El debate electoral es un instrumento de contraste que los ciudadanos agradecen particularmente; pero es también un arma de dos filos, tremendamente peligrosa. Beneficia más a la oposición.

¿Sirven realmente para algo los debates electorales?

Fue el 26 de septiembre de 1960 y el árbitro se llamaba Horward K. Herrero. Desde entonces, el primer debate electoral de la televisión, retransmitido por las diferentes estaciones de los Estados Unidos, se convirtió en el paradigma, en la pauta a imitar, en la regla que la sociología electoral pone como ejemplo de cómo se deben hacer las cosas.

Nos estamos refiriendo al famoso debate entre Richard Nixon y J.F. Kennedy, candidatos a la presidencia de los Estados Unidos. Las reglas eran severas y precisas. Cada oponente dispuso de ocho estrictos minutos para exponer ante los norteamericanos su punto de vista. Luego, debatieron entre ellos. Como todo el mundo sabe, ganó abrumadoramente Kennedy; pero no se debió únicamente a su mensaje renovador, se impuso sobre todo, el inteligente uso que sus asesores y él mismo hicieron de sus cualidades ante la cámara y que, desde entonces, se llamó telegenia.

Nixon se presentó como un hombre agotado, con sombra de barba y el cansancio de la campaña aflorando en sus mal disimuladas ojeras. Su traje lo avejentaba y, además, un inapropiado atuendo gris a cuadros producía reflejos irisados en las cámaras que molestaban al televidente. La imagen de Kennedy era impecable, lozano y bien peinado, como una estrella de Hollywood, enfundado en un terno azul que le sentaba como a un maniquí, con camisa y corbata a juego. Nixon se perdía en interminables peroratas; Kennedy empleaba frases cortas, precisas y se encaraba con la cámara, resaltando su poder de convicción.

Las imágenes de este debate han sido estudiadas, analizadas y repasadas miles de veces, dando lugar a un género nuevo dentro del universo de la comunicación televisiva: el debate electoral.  

El debate electoral es un instrumento de contraste que los ciudadanos agradecen particularmente; pero es también un arma de dos filos, tremendamente peligrosa.
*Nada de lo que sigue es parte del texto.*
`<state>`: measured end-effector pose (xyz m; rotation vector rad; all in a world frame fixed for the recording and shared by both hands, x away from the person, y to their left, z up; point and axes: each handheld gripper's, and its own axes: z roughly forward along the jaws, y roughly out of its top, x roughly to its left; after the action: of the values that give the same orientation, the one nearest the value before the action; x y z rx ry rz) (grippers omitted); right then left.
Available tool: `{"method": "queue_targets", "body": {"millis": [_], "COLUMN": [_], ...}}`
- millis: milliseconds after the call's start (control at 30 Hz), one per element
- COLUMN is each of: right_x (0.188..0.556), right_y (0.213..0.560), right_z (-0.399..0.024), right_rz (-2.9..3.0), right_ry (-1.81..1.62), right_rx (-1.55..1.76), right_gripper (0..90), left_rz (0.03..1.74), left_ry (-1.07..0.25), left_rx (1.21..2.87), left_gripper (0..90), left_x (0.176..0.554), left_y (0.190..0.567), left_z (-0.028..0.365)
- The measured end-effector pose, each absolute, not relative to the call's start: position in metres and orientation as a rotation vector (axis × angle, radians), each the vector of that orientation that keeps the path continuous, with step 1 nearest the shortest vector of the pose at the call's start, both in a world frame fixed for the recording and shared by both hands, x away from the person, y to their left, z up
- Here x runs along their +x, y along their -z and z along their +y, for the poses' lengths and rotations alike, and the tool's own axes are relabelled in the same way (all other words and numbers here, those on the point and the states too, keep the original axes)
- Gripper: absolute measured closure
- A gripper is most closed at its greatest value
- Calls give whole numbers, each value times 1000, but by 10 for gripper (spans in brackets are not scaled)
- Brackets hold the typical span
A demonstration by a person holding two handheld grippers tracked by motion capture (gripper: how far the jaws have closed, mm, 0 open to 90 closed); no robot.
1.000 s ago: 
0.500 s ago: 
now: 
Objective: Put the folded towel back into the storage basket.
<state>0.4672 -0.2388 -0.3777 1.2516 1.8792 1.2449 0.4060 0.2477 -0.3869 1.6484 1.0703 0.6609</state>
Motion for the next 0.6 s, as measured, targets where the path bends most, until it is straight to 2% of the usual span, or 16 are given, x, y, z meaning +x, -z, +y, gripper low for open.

Beneficia más a la oposición que a quien se presenta a las elecciones desde el poder. Por eso, quienes se hallan en esta posición son tan renuentes a admitirlo, y los oponentes lo reclaman por principio.

Los cambios de criterio de los electores (y parece lo razonable que sea así) no se producen como consecuencia de repentinas conversiones o milagrosos efectos de la propaganda electoral. Responden a análisis y decisiones más profundas, gestadas durante más largos periodos de tiempo. La propaganda electoral, en todo caso refuerza, pero no convence a quienes no lo están.

Es precisamente en los sectores menos críticos y con menos capacidad de análisis, donde la simpatía o no que despierte cada candidato puede repercutir, incluso al margen del programa, lo que los públicos voten. Y es en ese tipo de público donde más efecto causan los debates.